• TASK GOAL:
Set the data down exactly as it stands, and keep its pictures out.

• RECORDED INFORMATION:
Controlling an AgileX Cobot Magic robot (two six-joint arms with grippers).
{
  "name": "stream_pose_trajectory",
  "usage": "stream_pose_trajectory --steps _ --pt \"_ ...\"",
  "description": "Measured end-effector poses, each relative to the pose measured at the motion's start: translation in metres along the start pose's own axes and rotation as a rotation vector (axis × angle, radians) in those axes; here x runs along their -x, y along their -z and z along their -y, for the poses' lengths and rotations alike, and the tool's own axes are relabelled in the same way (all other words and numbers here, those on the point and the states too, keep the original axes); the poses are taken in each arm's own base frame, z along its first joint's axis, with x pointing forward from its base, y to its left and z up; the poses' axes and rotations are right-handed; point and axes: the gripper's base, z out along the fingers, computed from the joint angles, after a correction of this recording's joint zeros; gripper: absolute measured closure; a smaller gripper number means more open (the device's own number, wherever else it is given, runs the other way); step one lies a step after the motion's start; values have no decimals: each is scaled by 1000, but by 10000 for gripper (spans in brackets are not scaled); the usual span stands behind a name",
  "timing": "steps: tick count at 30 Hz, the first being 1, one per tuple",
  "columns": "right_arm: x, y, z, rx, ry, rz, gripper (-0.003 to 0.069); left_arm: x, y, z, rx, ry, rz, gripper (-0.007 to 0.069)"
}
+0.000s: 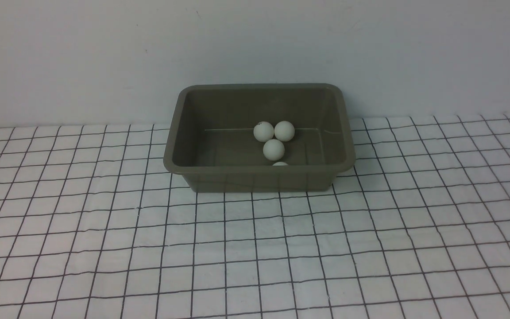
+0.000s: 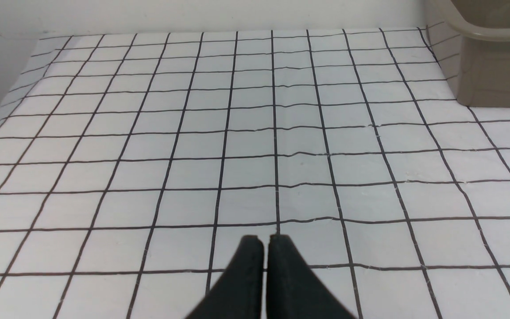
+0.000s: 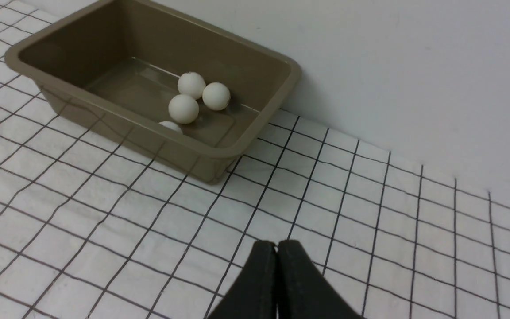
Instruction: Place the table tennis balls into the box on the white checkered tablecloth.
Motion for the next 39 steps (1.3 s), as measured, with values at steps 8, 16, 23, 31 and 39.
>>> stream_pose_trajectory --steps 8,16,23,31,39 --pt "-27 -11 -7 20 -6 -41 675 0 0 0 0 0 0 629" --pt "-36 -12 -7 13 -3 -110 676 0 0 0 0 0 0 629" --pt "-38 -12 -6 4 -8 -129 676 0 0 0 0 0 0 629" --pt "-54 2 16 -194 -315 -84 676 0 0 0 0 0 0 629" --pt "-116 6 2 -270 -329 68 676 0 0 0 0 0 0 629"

• WRITTEN SOLUTION:
Controlling an AgileX Cobot Magic robot (two six-joint arms with grippers).
{
  "name": "stream_pose_trajectory",
  "usage": "stream_pose_trajectory --steps _ --pt \"_ ...\"",
  "description": "Measured end-effector poses, each relative to the pose measured at the motion's start: translation in metres along the start pose's own axes and rotation as a rotation vector (axis × angle, radians) in those axes; here x runs along their -x, y along their -z and z along their -y, for the poses' lengths and rotations alike, and the tool's own axes are relabelled in the same way (all other words and numbers here, those on the point and the states too, keep the original axes); the poses are taken in each arm's own base frame, z along its first joint's axis, with x pointing forward from its base, y to its left and z up; the poses' axes and rotations are right-handed; point and axes: the gripper's base, z out along the fingers, computed from the joint angles, after a correction of this recording's joint zeros; gripper: absolute measured closure; a smaller gripper number means more open (the device's own number, wherever else it is given, runs the other way); step one lies a step after the motion's start; values have no decimals: each is scaled by 1000, but by 10000 for gripper (spans in brackets are not scaled); the usual span stands behind a name",
  "timing": "steps: tick count at 30 Hz, the first being 1, one per tuple",
  "columns": "right_arm: x, y, z, rx, ry, rz, gripper (-0.003 to 0.069); left_arm: x, y, z, rx, ry, rz, gripper (-0.007 to 0.069)"
}
+0.000s: 
+0.000s: 
+0.000s: 
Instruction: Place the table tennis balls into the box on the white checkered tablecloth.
Motion for the next 39 steps (1.3 s), as measured, with values at steps 8, 16, 23, 31 and 39.
>>> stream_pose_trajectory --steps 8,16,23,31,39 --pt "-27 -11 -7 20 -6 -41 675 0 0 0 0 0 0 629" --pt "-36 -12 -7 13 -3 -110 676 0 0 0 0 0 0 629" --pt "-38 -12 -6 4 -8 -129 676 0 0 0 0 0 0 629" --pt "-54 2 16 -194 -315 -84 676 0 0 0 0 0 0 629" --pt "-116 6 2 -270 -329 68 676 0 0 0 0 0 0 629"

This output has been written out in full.